■ Task item
Your task is to transcribe the material that follows, line by line and exactly.
Dataset excerpt Start Marker
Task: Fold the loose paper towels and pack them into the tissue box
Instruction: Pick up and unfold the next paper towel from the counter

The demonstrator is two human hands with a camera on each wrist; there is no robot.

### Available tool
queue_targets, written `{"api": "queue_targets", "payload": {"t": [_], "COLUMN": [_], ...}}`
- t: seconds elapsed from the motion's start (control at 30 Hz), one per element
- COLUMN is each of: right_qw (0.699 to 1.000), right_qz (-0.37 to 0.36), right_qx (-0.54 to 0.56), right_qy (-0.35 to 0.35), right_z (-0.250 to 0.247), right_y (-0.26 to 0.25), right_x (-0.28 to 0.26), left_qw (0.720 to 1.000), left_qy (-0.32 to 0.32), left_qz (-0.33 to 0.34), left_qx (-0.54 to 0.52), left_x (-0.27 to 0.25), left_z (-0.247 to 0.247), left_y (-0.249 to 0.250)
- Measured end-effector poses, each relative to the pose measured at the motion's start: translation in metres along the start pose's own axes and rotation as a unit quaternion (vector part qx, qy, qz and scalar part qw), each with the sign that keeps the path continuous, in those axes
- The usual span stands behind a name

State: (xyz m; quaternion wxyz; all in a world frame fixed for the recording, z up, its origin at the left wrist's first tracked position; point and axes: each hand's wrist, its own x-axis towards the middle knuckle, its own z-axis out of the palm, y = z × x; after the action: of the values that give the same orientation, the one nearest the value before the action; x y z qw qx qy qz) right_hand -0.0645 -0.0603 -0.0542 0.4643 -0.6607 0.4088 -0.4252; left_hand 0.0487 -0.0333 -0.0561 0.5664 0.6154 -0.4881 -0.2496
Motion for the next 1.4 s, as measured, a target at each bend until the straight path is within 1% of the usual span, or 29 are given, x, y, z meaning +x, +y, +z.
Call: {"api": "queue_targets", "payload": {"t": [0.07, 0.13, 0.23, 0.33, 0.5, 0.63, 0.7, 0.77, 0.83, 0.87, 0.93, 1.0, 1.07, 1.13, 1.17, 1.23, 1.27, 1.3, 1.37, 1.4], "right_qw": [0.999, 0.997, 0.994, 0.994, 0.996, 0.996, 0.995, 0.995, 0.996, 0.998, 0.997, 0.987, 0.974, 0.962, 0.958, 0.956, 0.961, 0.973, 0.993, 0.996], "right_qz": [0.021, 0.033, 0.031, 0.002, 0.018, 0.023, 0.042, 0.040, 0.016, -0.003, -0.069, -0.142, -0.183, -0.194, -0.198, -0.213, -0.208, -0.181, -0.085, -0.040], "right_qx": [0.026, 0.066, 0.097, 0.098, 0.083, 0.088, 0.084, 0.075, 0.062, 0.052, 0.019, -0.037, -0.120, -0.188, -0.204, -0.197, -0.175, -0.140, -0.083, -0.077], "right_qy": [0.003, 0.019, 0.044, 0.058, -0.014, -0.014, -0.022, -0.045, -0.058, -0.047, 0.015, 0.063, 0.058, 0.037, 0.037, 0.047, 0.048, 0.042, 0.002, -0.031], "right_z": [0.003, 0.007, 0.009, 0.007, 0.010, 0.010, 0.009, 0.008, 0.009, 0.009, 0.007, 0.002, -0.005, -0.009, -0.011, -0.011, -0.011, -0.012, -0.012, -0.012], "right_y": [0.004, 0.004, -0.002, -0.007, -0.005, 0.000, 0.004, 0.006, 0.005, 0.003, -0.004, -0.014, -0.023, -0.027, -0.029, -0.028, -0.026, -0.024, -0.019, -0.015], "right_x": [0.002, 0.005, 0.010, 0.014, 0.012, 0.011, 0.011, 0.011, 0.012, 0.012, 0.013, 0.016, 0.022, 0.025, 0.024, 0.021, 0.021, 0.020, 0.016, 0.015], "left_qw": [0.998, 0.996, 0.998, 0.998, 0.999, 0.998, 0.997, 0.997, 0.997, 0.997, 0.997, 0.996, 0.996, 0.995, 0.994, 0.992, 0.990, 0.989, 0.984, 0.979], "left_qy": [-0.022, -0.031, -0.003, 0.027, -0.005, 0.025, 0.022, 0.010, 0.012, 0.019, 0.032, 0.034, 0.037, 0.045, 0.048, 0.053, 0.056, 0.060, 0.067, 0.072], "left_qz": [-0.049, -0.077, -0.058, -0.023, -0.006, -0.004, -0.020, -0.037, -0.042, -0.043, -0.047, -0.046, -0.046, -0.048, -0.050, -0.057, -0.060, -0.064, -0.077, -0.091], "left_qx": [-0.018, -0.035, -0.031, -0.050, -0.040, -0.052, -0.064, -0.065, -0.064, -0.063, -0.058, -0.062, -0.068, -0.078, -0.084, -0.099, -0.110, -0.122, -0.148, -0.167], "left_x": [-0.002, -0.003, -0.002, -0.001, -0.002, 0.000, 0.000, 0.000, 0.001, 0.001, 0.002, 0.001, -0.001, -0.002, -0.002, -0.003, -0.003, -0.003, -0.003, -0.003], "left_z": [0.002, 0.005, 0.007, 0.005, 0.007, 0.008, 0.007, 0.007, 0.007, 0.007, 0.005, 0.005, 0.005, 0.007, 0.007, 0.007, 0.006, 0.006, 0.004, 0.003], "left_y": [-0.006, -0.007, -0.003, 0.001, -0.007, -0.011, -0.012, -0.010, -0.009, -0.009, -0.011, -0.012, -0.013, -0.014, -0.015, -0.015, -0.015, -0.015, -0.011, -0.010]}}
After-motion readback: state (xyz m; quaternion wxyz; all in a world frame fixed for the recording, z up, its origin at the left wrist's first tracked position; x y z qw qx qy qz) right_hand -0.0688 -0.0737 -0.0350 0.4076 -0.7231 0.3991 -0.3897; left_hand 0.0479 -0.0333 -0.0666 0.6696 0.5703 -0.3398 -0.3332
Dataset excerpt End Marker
■ Solved exercise
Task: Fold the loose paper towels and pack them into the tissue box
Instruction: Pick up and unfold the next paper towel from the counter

The demonstrator is two human hands with a camera on each wrist; there is no robot.

### Available tool
queue_targets, written `{"api": "queue_targets", "payload": {"t": [_], "COLUMN": [_], ...}}`
- t: seconds elapsed from the motion's start (control at 30 Hz), one per element
- COLUMN is each of: right_qw (0.699 to 1.000), right_qz (-0.37 to 0.36), right_qx (-0.54 to 0.56), right_qy (-0.35 to 0.35), right_z (-0.250 to 0.247), right_y (-0.26 to 0.25), right_x (-0.28 to 0.26), left_qw (0.720 to 1.000), left_qy (-0.32 to 0.32), left_qz (-0.33 to 0.34), left_qx (-0.54 to 0.52), left_x (-0.27 to 0.25), left_z (-0.247 to 0.247), left_y (-0.249 to 0.250)
- Measured end-effector poses, each relative to the pose measured at the motion's start: translation in metres along the start pose's own axes and rotation as a unit quaternion (vector part qx, qy, qz and scalar part qw), each with the sign that keeps the path continuous, in those axes
- The usual span stands behind a name

State: (xyz m; quaternion wxyz; all in a world frame fixed for the recording, z up, its origin at the left wrist's first tracked position; point and axes: each hand's wrist, its own x-axis towards the middle knuckle, its own z-axis out of the palm, y = z × x; after the action: of the values that give the same orientation, the one nearest the value before the action; x y z qw qx qy qz) right_hand -0.0645 -0.0603 -0.0542 0.4643 -0.6607 0.4088 -0.4252; left_hand 0.0487 -0.0333 -0.0561 0.5664 0.6154 -0.4881 -0.2496
Motion for the next 1.4 s, as measured, a target at each bend until the straight path is within 1% of the usual span, or 29 are given, x, y, z meaning +x, +y, +z.
Call: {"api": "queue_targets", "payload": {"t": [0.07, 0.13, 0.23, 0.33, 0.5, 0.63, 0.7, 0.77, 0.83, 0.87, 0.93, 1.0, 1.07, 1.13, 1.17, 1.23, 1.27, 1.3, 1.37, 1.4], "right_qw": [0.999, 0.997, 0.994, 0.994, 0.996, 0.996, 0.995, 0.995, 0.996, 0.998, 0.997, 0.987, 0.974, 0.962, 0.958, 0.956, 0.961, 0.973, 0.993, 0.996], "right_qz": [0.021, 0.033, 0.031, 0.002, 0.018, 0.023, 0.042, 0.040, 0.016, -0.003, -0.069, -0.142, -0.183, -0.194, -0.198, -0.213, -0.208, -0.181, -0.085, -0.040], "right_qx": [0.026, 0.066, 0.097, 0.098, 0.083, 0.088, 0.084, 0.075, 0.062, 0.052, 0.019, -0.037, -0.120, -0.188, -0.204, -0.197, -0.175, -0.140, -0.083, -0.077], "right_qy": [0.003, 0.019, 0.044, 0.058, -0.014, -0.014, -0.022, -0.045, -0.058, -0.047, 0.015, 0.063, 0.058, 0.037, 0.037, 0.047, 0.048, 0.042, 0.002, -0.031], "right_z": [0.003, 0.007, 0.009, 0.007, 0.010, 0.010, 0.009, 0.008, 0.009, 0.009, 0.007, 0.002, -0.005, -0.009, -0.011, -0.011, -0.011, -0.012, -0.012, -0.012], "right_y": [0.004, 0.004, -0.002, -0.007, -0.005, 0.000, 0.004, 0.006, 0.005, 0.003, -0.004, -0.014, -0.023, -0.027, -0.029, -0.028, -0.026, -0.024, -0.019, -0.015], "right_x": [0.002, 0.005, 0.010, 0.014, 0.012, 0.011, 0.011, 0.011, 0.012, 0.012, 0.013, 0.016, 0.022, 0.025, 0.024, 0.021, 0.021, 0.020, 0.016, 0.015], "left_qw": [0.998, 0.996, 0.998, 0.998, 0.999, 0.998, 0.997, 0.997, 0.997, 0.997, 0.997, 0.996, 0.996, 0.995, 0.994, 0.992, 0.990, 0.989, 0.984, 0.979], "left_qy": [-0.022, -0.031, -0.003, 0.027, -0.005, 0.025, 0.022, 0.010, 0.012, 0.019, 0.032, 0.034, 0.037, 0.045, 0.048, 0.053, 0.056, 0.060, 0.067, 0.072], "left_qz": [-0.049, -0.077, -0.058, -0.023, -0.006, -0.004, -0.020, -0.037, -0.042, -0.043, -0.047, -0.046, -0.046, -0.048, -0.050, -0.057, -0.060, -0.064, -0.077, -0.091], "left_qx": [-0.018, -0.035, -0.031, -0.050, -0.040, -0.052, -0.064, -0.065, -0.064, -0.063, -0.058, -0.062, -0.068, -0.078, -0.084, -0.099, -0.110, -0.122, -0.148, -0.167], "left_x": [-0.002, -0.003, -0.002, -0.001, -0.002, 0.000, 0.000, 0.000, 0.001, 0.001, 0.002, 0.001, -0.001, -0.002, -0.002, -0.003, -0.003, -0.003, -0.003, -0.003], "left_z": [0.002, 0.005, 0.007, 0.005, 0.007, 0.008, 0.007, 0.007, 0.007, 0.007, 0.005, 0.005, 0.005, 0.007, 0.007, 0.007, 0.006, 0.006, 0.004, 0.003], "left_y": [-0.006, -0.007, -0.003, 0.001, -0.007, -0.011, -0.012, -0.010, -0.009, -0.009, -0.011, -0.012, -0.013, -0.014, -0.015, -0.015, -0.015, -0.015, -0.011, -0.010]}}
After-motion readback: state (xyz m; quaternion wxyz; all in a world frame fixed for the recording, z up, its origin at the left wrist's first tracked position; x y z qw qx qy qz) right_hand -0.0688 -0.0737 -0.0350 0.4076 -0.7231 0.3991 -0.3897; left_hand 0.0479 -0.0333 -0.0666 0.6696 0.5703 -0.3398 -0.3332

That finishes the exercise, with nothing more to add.